Court Opinion

ID: 987429
Source: CourtListenerOpinion
Date Created: 2013-07-02 22:15:19.940144+00
Date Added: 2024-06-11T13:08:12.999492
License: Public Domain

IN THE COURT OF APPEALS OF THE STATE OF WASHINGTON

KIDDER MATHEWS & SEGNER, INC., )              NO. 68066-8-1
a Washington corporation,      )
                               )
                   Respondent, )              DIVISION ONE
                               )
      v.                       )
                               )              UNPUBLISHED OPINION
HARBOR MARINE MAINTENANCE & )
SUPPLY, INC., a Washington     )
corporation,                   )
                               )
                  Appellant.   )              FILED: April 1, 2013
___________                    )

      LEACH, C.J. -Harbor Marine Maintenance & Supply Inc. appeals the trial

court's entry of summary judgment in favor of Kidder Mathews & Segner Inc. for

a brokerage fee claimed under a client representation agreement and its denial

of Harbor's motion for reconsideration.   Harbor signed a client representation

agreement with Kidder requiring Kidder to assist Harbor with securing a property

lease to relocate its business. After Harbor signed a lease, Kidder sued Harbor

to recover a brokerage fee under the agreement. Because Harbor fails to show

that a genuine issue of material fact exists regarding Kidder's right to the

brokerage fee, we affirm.
NO. 68066-8-1/2

                                     FACTS

       Harbor Marine Maintenance & Supply Inc. sells marine equipment and

provides marine repair and maintenance services.      Kidder Mathews & Segner

Inc. provides commercial brokerage services.

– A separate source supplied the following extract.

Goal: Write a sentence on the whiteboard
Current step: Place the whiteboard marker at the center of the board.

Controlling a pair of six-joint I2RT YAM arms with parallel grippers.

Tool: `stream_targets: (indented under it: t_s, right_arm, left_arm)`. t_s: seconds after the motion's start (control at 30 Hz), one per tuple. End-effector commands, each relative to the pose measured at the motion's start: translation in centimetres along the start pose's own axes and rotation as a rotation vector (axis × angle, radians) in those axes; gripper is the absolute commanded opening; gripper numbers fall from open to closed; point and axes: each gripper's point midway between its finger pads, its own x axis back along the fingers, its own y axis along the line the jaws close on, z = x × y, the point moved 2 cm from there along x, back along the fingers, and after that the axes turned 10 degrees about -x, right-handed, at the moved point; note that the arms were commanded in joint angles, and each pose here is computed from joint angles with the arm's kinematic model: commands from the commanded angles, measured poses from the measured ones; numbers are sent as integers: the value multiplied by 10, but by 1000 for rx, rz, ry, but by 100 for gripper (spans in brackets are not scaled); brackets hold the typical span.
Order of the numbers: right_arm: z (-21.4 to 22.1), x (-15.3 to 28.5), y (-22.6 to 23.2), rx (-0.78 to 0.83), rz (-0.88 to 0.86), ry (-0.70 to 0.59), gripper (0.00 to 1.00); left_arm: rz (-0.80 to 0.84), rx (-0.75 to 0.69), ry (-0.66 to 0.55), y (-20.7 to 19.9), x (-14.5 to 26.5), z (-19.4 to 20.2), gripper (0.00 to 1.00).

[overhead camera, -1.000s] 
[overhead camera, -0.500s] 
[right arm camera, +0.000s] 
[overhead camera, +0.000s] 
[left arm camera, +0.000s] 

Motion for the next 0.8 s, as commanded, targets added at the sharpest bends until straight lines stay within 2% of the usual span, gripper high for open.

       Harbor leased business space at the Everett Marina from the Port of

Everett (Port) for approximately 30 years. In 2008, the Port terminated Harbor's

lease to accommodate the Port's redevelopment plans.         Harbor learned that

Norton Industries owned a nearby property that might be available to lease.

Harbor president Lauren Bivins spoke periodically with Norton president Jim

Schack from 2008 until December 2009 about the property's potential availability.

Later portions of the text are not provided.